ACTIVITY: Print, from the listing below, the lines starting at the line containing "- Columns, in" and ending at the line containing "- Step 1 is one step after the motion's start", exactly as they stand, and print nothing else.

══════

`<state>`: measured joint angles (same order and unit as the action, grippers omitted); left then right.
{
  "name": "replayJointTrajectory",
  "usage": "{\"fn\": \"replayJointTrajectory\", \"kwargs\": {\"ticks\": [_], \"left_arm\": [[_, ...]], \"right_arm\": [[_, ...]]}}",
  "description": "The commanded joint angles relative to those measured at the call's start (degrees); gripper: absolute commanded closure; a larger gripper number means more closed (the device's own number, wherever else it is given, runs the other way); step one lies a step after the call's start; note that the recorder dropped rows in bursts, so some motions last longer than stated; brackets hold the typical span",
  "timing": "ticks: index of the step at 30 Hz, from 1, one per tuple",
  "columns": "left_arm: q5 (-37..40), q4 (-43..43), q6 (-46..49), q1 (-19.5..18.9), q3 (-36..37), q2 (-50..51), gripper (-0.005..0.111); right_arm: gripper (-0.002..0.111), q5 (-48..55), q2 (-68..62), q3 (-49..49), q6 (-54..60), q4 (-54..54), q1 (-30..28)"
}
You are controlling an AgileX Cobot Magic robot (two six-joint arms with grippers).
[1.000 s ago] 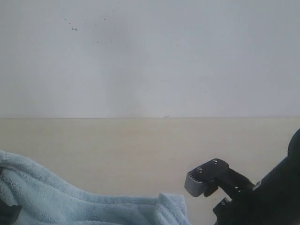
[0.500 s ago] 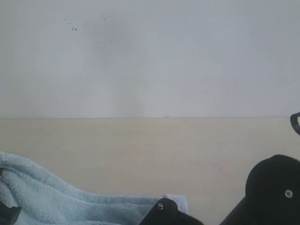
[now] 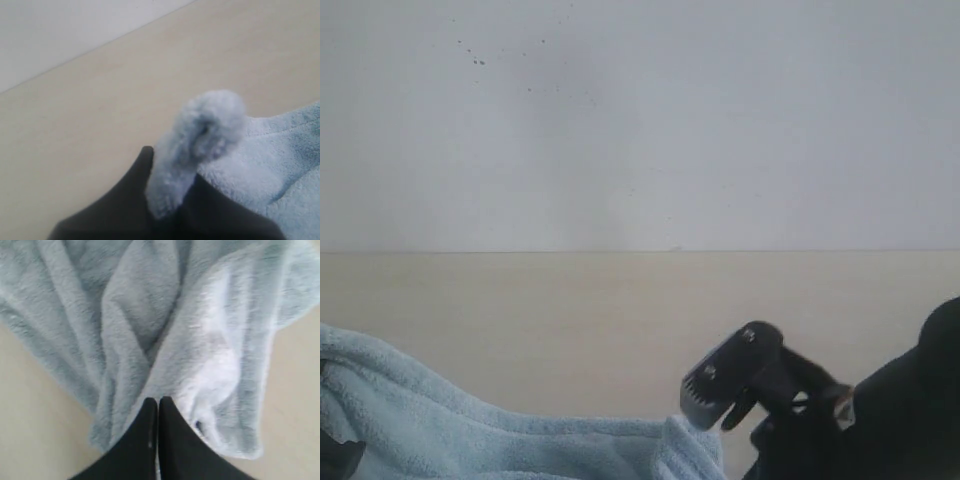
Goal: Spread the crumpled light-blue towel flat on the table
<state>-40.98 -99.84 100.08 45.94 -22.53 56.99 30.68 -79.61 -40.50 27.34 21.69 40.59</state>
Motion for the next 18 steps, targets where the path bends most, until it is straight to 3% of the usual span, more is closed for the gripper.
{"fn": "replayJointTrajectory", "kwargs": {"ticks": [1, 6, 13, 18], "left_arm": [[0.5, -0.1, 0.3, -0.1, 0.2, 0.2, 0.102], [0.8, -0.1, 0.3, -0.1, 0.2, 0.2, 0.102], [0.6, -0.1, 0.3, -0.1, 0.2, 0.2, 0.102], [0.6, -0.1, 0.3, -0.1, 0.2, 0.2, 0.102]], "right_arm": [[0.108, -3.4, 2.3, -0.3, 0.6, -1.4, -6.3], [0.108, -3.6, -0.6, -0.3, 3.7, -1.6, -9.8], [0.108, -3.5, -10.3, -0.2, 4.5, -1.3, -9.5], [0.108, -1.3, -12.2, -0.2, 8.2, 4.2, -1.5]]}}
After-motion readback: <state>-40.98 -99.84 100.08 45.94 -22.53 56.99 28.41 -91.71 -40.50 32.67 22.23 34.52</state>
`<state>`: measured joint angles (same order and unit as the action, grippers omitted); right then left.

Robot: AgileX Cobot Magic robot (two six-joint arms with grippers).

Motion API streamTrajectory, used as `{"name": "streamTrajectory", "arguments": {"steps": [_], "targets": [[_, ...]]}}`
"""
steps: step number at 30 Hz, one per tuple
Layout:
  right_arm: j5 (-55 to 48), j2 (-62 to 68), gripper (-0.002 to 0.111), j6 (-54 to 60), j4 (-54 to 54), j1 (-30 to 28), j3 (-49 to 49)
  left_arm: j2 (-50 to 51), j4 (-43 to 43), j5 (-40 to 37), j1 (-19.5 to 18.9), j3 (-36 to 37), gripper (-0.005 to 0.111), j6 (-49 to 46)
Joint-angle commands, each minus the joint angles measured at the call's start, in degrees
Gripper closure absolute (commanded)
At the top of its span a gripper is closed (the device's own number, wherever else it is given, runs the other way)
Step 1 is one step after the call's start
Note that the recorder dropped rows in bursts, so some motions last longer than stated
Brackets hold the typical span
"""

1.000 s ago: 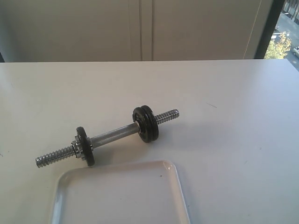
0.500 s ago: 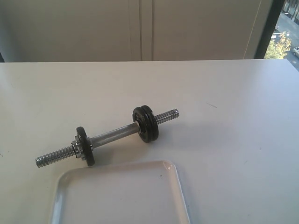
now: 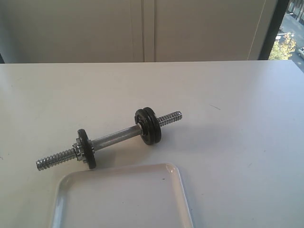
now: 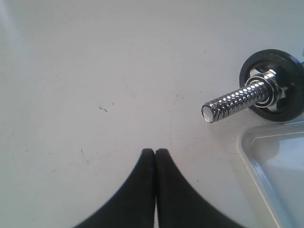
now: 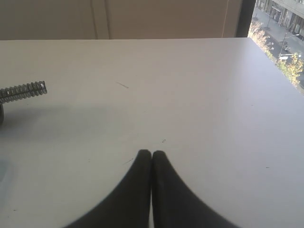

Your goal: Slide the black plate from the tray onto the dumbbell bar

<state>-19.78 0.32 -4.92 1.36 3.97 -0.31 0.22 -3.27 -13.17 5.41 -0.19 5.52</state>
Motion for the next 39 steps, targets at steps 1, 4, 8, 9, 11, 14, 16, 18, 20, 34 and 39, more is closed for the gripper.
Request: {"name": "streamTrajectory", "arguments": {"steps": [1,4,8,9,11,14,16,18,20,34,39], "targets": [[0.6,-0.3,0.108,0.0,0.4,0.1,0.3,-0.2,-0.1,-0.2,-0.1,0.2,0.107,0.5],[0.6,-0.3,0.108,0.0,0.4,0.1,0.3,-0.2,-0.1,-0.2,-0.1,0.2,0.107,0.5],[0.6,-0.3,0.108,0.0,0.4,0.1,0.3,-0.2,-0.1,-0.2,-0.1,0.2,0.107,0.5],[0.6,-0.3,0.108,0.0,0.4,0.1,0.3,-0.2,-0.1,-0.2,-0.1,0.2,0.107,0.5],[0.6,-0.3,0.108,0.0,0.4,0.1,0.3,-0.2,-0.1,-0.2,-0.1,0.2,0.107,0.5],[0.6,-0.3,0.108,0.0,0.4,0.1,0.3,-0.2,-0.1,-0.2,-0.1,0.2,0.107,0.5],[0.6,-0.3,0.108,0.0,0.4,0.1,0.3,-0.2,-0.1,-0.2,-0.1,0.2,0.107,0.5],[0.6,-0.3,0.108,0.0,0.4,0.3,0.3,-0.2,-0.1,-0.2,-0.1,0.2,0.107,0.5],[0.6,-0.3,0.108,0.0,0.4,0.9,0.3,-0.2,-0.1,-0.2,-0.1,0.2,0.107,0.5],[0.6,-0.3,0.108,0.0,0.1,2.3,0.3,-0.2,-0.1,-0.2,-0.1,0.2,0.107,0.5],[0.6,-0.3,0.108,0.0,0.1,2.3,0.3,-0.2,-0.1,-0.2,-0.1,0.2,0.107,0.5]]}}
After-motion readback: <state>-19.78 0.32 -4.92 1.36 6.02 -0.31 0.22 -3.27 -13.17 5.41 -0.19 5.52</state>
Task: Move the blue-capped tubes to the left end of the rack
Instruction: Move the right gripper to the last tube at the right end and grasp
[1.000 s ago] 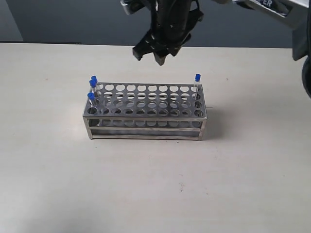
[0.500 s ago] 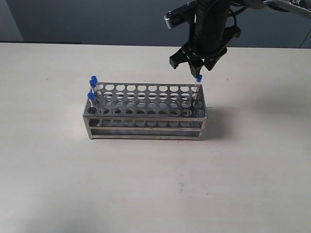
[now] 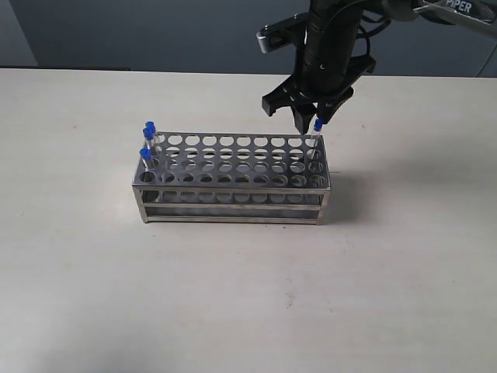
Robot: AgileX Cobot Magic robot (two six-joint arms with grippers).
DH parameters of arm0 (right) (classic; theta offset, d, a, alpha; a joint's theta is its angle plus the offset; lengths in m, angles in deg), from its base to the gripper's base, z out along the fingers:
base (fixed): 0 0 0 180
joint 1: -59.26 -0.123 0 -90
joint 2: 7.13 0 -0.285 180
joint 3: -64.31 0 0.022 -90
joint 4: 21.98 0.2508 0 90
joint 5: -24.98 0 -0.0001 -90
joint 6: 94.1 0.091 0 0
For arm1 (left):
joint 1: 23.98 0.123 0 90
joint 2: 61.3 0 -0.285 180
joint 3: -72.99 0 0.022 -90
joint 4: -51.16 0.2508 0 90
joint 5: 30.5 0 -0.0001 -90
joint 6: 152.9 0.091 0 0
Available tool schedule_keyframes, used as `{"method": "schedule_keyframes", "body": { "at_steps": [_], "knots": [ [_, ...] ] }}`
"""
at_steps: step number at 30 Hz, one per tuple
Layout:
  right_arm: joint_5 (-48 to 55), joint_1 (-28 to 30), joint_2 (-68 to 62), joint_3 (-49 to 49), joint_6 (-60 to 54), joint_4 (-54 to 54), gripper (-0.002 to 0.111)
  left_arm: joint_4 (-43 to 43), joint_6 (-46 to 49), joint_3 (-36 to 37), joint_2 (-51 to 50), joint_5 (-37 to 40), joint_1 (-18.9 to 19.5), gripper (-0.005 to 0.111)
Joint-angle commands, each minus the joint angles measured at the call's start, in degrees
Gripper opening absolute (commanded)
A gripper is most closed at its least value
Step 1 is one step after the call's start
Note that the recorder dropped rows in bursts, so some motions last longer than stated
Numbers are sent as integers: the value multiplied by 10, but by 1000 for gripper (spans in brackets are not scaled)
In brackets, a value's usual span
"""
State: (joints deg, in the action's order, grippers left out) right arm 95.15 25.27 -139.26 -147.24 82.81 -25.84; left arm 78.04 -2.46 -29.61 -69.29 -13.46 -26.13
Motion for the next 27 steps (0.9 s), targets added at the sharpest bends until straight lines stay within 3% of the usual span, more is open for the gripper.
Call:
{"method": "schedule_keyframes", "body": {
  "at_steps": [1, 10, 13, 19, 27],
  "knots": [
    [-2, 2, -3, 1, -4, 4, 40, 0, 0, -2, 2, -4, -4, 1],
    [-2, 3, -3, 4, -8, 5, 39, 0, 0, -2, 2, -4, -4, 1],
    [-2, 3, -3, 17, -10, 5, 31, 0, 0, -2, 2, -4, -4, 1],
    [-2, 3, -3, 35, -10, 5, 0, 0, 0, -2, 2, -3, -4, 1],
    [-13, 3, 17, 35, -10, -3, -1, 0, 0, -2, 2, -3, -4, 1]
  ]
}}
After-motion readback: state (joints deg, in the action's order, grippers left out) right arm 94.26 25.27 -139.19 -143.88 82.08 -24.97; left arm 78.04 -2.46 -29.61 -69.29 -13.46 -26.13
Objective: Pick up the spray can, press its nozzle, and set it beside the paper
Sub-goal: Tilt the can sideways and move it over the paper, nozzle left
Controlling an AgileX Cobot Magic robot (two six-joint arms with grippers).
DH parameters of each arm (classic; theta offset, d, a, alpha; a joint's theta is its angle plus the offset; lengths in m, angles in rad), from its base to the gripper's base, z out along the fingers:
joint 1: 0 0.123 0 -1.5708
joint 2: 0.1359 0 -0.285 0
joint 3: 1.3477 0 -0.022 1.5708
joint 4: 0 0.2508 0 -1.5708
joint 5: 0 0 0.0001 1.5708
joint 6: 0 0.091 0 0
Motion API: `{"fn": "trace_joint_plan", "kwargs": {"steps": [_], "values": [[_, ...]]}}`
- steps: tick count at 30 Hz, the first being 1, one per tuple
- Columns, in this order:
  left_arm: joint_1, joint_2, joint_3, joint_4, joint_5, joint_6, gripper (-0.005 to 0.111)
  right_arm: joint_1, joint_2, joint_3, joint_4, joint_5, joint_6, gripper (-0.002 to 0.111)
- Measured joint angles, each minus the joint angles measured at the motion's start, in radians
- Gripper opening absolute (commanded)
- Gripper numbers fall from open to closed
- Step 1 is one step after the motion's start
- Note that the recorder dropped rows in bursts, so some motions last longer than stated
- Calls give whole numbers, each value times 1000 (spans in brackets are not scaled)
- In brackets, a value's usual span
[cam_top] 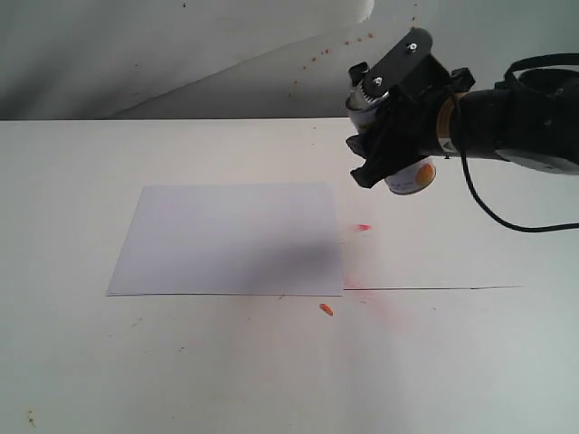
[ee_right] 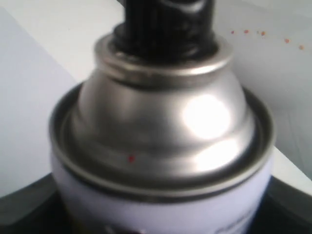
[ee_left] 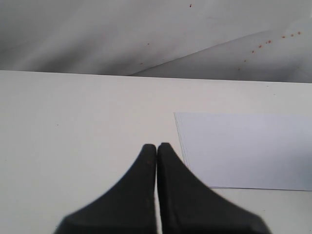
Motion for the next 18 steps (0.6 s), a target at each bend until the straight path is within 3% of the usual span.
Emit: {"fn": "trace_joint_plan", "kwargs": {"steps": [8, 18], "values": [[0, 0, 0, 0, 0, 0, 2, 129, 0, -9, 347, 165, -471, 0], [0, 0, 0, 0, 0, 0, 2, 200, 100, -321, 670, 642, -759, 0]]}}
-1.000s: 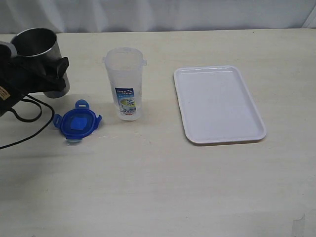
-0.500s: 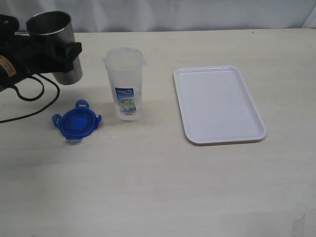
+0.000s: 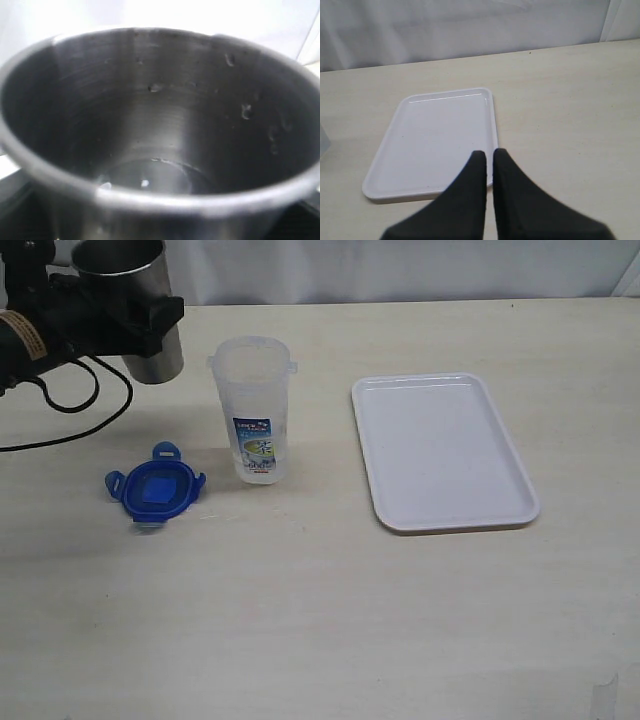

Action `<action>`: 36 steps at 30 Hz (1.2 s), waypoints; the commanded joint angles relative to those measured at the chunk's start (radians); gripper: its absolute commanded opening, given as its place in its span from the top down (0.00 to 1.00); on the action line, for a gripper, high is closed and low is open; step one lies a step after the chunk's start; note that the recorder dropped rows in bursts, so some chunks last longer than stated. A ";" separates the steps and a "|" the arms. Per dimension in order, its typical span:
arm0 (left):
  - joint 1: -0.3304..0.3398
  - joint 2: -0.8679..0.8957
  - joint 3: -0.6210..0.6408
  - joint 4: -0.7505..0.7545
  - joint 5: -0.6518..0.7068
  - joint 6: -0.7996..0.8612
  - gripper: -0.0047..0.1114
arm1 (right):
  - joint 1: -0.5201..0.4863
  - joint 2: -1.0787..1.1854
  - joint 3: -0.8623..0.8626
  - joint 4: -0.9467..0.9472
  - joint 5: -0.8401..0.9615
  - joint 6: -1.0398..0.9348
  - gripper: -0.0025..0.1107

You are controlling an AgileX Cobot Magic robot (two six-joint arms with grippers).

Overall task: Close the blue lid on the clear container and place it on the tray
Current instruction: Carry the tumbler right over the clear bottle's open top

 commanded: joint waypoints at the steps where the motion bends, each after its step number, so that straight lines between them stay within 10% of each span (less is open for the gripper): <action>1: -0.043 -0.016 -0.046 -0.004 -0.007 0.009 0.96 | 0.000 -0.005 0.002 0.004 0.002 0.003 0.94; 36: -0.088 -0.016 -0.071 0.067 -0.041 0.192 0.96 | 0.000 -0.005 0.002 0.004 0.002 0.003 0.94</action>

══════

SOLUTION TO THE PROBLEM:
- Columns, in this order:
  left_arm: joint_1, joint_2, joint_3, joint_4, joint_5, joint_6, gripper (-0.005 to 0.111)
  right_arm: joint_1, joint_2, joint_3, joint_4, joint_5, joint_6, gripper (-0.002 to 0.111)
- Measured joint angles, each minus the joint angles measured at the motion's start, in radians
- Gripper opening absolute (commanded)
- Gripper numbers fall from open to closed
- Step 1 is one step after the motion's start

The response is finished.